TO THE GREER STATE BANK SUPPLEMENTAL LIFE INSURANCE AGREEMENT DATED SEPTEMBER 21, 2004
EXHIBIT 10.2
Prepared 06-22-05
FIRST AMENDMENT
TO THE
GREER STATE BANK
SUPPLEMENTAL LIFE INSURANCE AGREEMENT
DATED SEPTEMBER 21, 2004
FOR
E. PIERCE WILLIAMS
THIS AMENDMENT is adopted this 26th day of July, 2005, by and between GREER STATE BANK, a state chartered corporation located in Greer, South Carolina (the Company) and E. PIERCE WILLIAMS (the Executive).

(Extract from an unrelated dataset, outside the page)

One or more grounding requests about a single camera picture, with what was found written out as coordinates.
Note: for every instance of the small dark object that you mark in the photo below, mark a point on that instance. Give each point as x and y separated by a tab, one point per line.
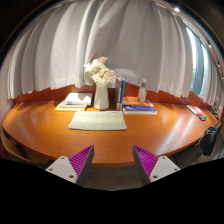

The Company and the Executive executed the Supplemental Life Insurance Agreement (the Agreement) on September 21, 2004. Pursuant to Article 9 of the Agreement the undersigned hereby amend the Agreement to (1) correctly identify the options of the Executive to purchase the policy and (2) to eliminate the non-compete covenant. Therefore, the parties further agree to the following:
Article 9.2 of the Agreement shall be deleted in its entirety and replaced by Article 9.2 below:
9.2 | Option to Purchase Upon Termination. If the Company exercises the right to terminate the Agreement, the Company shall not sell, surrender or transfer ownership of a Policy without first giving the Executive or the Executives transferee the option to purchase the Policy for a period of sixty (60) days from written notice of such intention. The purchase price shall be equal to an amount greater of (a) the premiums paid or (b) the cash surrender value of the Policy. |
Article 9.3 of the Agreement shall be deleted in its entirety.
IN WITNESS OF THE ABOVE, the Executive and the Company hereby consent to this First Amendment.